Data excerpts
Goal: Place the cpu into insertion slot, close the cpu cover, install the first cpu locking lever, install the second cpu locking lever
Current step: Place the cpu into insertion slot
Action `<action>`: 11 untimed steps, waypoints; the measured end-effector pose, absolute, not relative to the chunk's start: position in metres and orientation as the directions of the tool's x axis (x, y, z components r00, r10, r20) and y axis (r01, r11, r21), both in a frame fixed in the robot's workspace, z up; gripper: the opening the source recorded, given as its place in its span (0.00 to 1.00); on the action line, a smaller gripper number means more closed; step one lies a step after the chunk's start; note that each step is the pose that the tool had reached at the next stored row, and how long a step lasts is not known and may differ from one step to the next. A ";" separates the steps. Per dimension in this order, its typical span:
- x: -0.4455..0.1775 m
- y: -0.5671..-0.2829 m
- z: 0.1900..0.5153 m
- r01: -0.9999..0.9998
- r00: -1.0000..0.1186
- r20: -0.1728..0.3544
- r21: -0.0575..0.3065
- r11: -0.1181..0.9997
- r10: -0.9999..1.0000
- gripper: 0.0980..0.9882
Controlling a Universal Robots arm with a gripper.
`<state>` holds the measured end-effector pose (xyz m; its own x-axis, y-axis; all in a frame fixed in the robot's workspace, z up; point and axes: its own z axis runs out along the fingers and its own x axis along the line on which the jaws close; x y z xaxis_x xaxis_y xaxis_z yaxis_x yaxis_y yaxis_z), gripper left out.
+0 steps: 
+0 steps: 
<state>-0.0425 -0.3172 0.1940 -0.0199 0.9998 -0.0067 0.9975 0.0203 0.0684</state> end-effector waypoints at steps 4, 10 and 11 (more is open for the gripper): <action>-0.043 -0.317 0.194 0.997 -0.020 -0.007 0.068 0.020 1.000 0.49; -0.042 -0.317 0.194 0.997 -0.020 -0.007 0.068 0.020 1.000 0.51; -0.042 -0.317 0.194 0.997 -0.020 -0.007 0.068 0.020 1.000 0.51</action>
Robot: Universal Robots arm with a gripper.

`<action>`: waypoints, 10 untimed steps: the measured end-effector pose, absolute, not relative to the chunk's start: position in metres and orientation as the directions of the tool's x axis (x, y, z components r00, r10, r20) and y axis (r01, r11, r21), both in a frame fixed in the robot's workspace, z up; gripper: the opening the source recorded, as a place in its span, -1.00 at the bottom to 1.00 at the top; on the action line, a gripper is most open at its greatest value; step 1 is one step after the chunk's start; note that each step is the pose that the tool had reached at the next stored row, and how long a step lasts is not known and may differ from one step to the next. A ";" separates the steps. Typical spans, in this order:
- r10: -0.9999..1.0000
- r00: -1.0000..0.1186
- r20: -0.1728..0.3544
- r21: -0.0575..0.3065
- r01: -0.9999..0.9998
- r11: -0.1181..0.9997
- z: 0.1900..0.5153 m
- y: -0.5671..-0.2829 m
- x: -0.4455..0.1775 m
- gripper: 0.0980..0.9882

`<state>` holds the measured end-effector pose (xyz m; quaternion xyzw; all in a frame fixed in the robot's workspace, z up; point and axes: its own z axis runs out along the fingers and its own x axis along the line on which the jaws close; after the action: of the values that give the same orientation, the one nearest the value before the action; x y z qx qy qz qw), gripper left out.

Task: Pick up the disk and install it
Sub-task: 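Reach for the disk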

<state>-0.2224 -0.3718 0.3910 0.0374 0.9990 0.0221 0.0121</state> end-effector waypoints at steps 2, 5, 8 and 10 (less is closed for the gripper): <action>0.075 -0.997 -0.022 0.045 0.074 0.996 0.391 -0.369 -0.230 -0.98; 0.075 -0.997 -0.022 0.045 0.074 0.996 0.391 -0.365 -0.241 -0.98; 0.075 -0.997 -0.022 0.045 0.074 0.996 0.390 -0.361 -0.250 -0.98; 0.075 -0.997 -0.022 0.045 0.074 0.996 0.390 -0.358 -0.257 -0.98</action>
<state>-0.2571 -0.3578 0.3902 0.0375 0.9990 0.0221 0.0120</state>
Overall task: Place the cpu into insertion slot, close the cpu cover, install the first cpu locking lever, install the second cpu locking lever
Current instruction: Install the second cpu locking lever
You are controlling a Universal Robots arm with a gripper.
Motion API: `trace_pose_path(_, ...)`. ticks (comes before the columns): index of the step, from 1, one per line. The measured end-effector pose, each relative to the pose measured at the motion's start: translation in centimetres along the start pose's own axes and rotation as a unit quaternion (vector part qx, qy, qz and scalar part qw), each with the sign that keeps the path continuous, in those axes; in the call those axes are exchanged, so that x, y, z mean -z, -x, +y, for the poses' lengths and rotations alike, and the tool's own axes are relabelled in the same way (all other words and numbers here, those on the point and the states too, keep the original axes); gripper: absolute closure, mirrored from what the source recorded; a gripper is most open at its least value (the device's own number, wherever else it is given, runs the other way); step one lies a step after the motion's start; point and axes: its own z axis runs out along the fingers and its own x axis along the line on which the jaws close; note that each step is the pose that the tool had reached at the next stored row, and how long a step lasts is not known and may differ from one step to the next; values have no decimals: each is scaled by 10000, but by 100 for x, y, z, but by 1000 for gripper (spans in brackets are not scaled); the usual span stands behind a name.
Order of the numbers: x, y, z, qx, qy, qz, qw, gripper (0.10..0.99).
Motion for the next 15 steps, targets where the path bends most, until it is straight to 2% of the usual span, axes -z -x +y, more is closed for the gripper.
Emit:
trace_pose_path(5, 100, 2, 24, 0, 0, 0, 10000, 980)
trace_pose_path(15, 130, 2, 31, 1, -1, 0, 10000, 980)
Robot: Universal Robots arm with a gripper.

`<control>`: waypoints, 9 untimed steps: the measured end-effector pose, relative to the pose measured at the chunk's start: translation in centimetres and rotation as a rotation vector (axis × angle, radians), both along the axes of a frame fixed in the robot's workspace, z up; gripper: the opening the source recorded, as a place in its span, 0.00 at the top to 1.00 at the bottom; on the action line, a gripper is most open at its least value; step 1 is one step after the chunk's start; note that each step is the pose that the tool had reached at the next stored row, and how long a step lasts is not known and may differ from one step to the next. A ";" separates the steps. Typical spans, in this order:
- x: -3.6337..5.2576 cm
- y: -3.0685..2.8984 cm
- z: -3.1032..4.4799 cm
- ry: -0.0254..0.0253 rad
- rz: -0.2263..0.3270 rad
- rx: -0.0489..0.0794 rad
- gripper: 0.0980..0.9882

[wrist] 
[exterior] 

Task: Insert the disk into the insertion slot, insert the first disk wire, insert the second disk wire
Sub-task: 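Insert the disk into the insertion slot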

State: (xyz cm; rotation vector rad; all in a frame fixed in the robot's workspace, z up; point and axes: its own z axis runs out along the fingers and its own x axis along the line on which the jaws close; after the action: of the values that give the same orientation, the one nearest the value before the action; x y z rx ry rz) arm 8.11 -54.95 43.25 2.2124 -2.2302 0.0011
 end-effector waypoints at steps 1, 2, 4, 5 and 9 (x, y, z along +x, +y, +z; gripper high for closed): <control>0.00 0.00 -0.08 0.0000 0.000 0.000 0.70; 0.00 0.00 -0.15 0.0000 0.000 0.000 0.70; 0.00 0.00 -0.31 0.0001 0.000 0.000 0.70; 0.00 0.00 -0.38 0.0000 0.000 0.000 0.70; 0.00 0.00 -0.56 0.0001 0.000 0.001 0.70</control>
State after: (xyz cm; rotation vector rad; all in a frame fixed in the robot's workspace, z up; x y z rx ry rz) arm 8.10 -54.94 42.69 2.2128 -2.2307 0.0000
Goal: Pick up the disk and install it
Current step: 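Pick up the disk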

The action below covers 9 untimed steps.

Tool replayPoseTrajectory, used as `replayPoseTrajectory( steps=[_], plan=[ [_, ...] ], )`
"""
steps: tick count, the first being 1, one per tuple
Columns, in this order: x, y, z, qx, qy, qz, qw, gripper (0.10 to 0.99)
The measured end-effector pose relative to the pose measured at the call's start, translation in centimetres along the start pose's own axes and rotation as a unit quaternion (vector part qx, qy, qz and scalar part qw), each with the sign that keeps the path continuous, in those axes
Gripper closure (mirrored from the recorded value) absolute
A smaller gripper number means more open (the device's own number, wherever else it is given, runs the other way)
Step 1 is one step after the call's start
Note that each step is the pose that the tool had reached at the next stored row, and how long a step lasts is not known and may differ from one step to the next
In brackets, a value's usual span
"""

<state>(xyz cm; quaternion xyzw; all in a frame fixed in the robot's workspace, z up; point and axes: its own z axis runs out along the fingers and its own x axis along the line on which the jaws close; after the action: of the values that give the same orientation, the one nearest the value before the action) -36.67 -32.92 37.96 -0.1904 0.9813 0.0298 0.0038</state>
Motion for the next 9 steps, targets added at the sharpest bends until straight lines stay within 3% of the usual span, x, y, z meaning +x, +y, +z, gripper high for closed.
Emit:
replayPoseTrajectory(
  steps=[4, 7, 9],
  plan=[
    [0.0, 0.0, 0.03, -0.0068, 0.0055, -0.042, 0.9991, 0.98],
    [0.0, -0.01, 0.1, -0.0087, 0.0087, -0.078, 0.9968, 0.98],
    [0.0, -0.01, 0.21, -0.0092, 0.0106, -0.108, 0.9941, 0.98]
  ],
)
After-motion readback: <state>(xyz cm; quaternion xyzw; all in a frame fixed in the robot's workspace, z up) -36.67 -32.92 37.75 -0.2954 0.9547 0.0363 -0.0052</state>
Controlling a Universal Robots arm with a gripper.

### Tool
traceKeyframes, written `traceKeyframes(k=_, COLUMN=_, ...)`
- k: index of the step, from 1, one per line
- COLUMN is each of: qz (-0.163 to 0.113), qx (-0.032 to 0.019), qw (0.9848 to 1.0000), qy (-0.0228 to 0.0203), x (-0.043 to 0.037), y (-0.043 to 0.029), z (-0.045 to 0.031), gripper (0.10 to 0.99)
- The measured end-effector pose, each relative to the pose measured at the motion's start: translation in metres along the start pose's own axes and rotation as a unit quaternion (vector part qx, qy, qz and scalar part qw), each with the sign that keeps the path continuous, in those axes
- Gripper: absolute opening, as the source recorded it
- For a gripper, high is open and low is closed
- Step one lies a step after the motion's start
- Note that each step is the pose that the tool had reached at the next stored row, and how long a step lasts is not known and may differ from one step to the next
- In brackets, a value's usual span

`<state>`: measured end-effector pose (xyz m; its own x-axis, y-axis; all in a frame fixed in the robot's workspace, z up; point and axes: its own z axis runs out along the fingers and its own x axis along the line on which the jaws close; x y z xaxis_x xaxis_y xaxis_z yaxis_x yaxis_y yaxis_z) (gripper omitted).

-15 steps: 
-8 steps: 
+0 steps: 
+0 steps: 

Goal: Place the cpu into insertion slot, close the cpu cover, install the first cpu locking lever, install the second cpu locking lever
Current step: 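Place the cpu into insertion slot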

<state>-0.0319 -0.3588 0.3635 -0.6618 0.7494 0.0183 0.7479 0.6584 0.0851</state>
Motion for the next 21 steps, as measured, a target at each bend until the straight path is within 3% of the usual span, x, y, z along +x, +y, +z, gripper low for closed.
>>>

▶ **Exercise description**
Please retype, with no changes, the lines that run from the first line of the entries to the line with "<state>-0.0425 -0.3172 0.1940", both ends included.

▶ **Task solution**
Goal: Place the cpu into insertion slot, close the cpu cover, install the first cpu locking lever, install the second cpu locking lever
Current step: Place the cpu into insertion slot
Action `<action>`: 11 untimed steps, waypoints; the measured end-effector pose, absolute, not relative to the chunk's start: position in metres and orientation as the directions of the tool's x axis (x, y, z components r00, r10, r20) and y axis (r01, r11, r21), both in a frame fixed in the robot's workspace, z up; gripper: the opening the source recorded, given as its place in its span (0.00 to 1.00); on the action line, a smaller gripper number means more closed; step one lies a step after the chunk's start; note that each step is the pose that the tool had reached at the next stored row, and how long a step lasts is not known and may differ from one step to the next. A ";" separates the steps. Per dimension in this order, its typical span:
- x: -0.4455..0.1775 m
- y: -0.5671..-0.2829 m
- z: 0.1900..0.5153 m
- r01: -0.9999..0.9998
- r00: -1.0000..0.1186
- r20: -0.1728..0.3544
- r21: -0.0575..0.3065
- r11: -0.1181..0.9997
- r10: -0.9999..1.0000
- gripper: 0.0980..0.9882
Controlling a Universal Robots arm with a gripper.
`<state>` holds the measured end-effector pose (xyz m; its own x-axis, y-axis; all in a frame fixed in the robot's workspace, z up; point and axes: its own z axis runs out along the fingers and its own x axis along the line on which the jaws close; x y z xaxis_x xaxis_y xaxis_z yaxis_x yaxis_y yaxis_z), gripper left out.
+0 steps: 
+0 steps: 
<state>-0.0425 -0.3172 0.1940 -0.0199 0.9998 -0.0067 0.9975 0.0203 0.0684</state> end-effector waypoints at steps 4, 10 and 11 (more is open for the gripper): <action>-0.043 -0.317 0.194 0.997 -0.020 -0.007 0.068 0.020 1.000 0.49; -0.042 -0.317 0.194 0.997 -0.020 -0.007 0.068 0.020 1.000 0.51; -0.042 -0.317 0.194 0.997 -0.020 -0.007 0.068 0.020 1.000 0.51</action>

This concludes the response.